* WORK TASK *
Starting at the line with "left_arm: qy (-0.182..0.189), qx" and going on through the line with "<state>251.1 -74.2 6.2", reproduce each line in the records below exactly and nothing more.

:: DATA EXTRACT

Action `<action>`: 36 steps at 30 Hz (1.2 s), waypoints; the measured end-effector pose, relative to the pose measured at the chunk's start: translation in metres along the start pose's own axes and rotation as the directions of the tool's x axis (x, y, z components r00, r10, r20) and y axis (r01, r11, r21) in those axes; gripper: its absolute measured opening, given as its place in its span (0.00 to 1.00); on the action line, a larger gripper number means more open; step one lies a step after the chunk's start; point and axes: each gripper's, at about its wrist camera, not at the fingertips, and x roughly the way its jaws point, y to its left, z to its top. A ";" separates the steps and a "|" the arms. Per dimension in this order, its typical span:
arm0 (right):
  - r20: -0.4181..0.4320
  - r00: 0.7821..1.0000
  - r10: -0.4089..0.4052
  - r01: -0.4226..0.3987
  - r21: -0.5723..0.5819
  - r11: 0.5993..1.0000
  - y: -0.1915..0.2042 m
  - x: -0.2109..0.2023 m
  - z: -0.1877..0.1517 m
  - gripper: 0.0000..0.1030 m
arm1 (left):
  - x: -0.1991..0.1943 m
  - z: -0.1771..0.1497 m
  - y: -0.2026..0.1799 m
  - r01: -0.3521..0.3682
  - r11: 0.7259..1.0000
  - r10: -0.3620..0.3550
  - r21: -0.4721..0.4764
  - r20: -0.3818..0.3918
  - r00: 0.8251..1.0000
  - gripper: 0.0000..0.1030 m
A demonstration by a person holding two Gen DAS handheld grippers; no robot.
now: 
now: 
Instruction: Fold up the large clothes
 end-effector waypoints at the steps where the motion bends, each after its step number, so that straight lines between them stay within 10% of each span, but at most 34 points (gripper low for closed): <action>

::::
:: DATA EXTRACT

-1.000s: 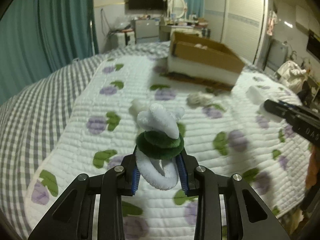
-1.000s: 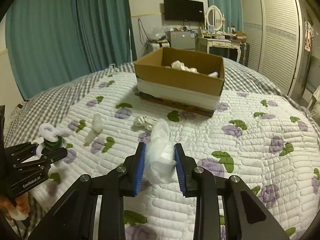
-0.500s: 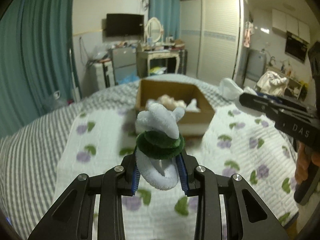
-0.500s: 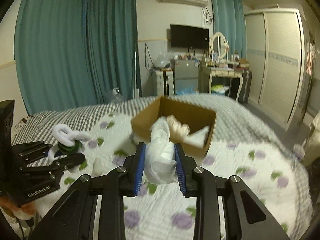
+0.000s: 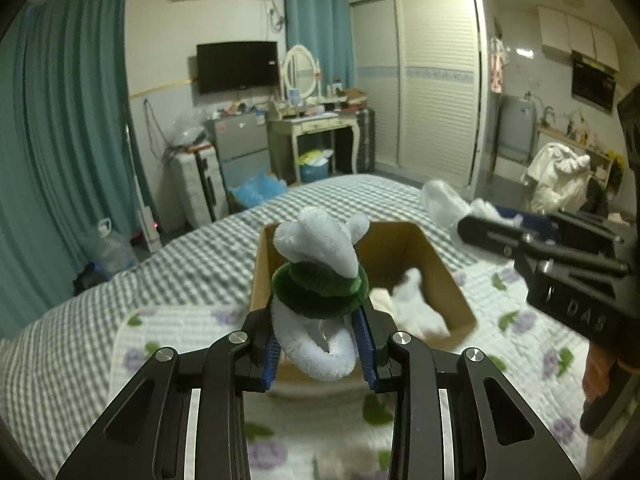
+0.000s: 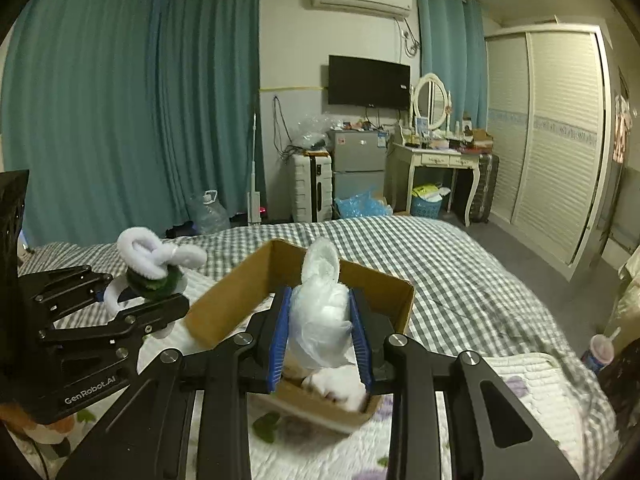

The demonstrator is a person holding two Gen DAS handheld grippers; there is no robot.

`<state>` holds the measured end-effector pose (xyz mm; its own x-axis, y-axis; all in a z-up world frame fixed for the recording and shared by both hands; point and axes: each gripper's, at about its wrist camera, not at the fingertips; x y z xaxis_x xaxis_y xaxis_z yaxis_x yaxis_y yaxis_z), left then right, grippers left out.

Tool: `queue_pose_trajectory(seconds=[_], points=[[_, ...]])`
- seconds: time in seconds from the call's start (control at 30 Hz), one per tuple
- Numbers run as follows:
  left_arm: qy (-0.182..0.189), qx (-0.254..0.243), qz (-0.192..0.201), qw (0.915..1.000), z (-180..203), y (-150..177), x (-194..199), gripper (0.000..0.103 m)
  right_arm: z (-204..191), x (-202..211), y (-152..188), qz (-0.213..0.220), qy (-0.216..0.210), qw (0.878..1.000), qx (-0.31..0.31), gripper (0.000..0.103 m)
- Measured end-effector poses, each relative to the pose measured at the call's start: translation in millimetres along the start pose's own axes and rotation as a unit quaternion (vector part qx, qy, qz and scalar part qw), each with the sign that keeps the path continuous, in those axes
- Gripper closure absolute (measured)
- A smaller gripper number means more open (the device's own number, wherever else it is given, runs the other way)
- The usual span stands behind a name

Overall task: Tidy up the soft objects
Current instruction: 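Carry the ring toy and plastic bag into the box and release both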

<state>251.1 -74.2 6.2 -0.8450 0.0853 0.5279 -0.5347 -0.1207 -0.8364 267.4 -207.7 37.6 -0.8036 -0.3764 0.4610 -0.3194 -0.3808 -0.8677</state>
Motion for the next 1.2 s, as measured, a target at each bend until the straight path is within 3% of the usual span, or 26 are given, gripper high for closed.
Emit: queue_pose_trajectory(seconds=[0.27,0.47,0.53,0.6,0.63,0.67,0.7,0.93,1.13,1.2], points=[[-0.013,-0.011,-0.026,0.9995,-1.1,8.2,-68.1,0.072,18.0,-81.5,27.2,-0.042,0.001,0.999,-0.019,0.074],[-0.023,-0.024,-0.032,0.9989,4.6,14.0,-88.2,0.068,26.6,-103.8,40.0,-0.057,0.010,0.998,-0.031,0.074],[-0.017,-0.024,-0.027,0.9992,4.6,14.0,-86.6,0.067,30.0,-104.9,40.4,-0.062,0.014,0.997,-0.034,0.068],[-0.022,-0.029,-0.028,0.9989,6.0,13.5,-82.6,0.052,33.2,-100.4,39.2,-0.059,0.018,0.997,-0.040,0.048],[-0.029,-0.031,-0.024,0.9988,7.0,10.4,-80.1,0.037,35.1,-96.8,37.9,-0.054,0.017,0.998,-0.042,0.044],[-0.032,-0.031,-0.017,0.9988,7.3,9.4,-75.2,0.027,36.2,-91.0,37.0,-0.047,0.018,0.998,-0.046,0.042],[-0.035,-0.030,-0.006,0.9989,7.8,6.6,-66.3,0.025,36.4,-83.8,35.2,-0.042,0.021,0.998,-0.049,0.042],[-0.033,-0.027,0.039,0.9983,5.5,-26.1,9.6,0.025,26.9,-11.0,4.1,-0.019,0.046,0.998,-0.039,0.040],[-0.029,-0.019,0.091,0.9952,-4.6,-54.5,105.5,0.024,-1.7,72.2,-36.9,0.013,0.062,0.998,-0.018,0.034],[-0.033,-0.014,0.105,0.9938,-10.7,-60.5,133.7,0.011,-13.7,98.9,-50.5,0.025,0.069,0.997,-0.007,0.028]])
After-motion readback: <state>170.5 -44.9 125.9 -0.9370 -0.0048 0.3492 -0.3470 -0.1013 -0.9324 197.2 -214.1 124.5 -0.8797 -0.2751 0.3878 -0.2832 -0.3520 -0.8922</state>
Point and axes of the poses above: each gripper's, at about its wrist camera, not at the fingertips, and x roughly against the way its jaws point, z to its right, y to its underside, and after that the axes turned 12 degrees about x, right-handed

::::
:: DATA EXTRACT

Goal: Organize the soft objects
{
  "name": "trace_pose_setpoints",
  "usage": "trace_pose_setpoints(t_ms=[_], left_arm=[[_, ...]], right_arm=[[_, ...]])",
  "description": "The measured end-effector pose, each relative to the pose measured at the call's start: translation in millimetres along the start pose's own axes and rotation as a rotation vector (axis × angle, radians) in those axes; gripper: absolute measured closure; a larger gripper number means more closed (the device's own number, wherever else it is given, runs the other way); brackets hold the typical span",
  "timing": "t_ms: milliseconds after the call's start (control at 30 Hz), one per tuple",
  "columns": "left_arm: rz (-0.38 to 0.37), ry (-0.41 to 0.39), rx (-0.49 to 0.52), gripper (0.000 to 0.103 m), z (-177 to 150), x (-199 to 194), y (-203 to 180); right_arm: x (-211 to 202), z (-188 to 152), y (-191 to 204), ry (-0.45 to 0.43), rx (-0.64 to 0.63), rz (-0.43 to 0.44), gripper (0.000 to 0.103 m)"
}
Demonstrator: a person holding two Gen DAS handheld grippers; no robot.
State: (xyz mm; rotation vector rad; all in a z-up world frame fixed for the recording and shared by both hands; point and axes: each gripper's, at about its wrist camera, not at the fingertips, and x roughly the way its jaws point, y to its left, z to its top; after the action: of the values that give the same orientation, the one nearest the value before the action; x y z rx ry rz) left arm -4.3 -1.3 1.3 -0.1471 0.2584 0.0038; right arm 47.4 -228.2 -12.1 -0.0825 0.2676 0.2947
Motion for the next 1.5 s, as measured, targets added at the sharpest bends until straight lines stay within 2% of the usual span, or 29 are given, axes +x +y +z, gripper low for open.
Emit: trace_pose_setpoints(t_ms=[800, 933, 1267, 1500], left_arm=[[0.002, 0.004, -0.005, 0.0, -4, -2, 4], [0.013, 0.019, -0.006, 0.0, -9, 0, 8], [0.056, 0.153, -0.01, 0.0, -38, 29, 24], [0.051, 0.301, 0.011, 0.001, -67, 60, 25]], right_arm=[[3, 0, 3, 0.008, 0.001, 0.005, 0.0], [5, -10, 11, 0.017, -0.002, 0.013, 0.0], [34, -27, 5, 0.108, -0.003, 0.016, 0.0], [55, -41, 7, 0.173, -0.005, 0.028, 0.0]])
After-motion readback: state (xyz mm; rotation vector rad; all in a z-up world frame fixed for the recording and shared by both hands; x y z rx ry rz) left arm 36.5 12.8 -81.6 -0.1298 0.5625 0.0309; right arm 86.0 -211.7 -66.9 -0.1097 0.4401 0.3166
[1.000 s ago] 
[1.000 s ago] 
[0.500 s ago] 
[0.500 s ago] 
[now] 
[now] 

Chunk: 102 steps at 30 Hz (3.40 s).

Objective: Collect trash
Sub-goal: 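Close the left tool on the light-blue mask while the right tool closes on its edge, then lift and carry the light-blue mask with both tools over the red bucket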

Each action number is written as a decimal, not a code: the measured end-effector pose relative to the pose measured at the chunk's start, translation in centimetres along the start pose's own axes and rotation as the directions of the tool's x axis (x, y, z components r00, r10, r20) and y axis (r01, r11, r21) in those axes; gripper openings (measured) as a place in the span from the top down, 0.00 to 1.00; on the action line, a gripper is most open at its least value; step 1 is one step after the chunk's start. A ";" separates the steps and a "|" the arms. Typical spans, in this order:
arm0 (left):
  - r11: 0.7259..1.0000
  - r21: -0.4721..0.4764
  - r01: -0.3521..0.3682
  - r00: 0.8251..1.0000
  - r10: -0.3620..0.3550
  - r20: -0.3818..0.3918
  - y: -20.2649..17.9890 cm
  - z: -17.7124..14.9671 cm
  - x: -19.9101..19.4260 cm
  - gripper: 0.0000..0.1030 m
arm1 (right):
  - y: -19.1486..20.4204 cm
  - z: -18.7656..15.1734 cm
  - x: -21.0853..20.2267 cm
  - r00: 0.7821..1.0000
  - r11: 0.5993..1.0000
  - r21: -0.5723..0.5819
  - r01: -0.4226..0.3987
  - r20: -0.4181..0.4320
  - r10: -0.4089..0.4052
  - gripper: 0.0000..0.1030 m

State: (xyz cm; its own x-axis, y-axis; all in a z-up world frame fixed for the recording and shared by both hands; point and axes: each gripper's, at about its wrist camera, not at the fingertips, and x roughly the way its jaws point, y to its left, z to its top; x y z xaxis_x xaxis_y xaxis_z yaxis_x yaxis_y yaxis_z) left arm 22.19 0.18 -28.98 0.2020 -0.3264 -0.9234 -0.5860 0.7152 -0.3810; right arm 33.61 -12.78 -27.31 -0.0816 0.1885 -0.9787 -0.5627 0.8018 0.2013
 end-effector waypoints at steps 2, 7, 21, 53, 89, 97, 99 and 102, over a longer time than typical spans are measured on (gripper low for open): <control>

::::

* SOLUTION BELOW *
  left_arm: qy (-0.182..0.189), qx (-0.254..0.243), qz (-0.192..0.201), qw (0.915..1.000), z (-180..203), y (-150..177), x (-194..199), gripper (0.000..0.103 m)
  right_arm: z (-204..191), x (-202..211), y (-152..188), qz (-0.213..0.220), qy (-0.216..0.210), qw (0.878..1.000), qx (-0.31..0.31), gripper (0.000..0.103 m)
- Measured end-effector poses, each relative to the pose measured at the call's start: translation in millimetres along the start pose's own axes and rotation as a unit quaternion (vector part qx, qy, qz and scalar part qw), each with the sign that keeps the path continuous, in those axes
- Gripper closure absolute (measured)
- A smaller gripper number means more open (the device's own number, wherever else it is given, runs the other way)
- The usual span stands behind a name

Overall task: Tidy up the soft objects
Current instruction: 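Carry the ring toy and plastic bag into the box and release both
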
<state>251.1 -74.2 6.2 -0.8450 0.0853 0.5279 -0.5347 -0.1207 -0.8364 267.4 -207.7 37.6 -0.8036 -0.3764 0.4610 -0.3194 -0.3808 -0.8677</state>

That's the full output for the exercise.